I’ve noticed that recently, many in center-right circles have internalized the neo-reactionary observation that “there is nothing left to conserve” in the modern world. There even seems to be a growing understanding that the post-war Buckley-ite project was a failure, and that appealing to mainstream institutions by calling out their hypocrisy is a delusional approach to politics.
The analysis sounds sober enough in the abstract. Yet the conservative delusions persist unchanged.
In recent weeks, these conservative delusions have been very much on display in the wake of an interview between Tucker Carlson and infamous internet provocateur Nicholas J. Fuentes.
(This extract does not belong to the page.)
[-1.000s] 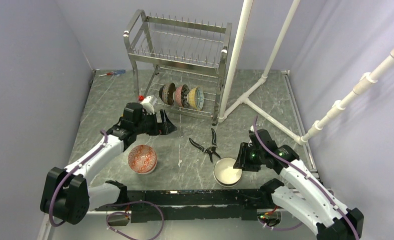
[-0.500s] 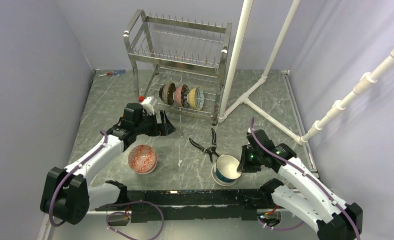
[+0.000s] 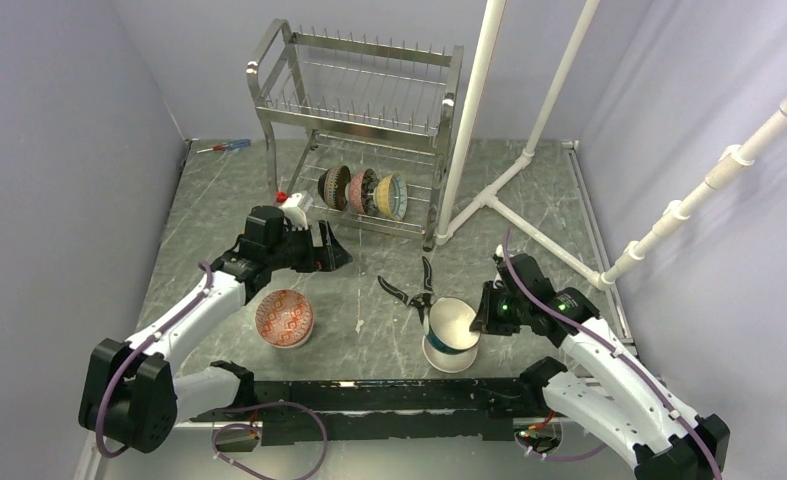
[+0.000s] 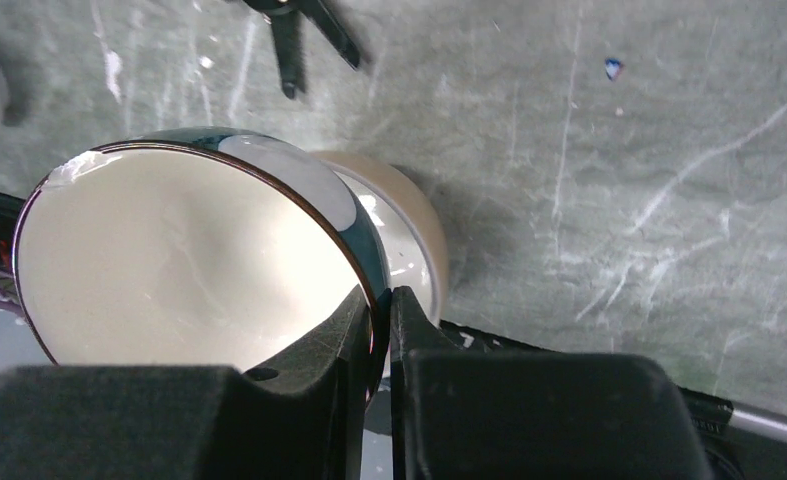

I watched the conversation and found it boring enough. It’s not particularly spicy content, especially for YouTube. Nevertheless, the apoplexy erupting from the institutional conservative movement was nothing short of apocalyptic. One would think that there had been no greater atrocity in the last decade than the evil wrought by one former T.V. show host talking publicly with one internet edge lord.
Naturally, there were the usual justifications for the hysteria, repeated by you and many others.
“Nick Fuentes is a Racist! He’s a Nazi! He’s a deplorable Anti-Semite! He needs to be kept out of polite society! The interview published by Tucker is outrageous, and there needs to be immediate consequences!”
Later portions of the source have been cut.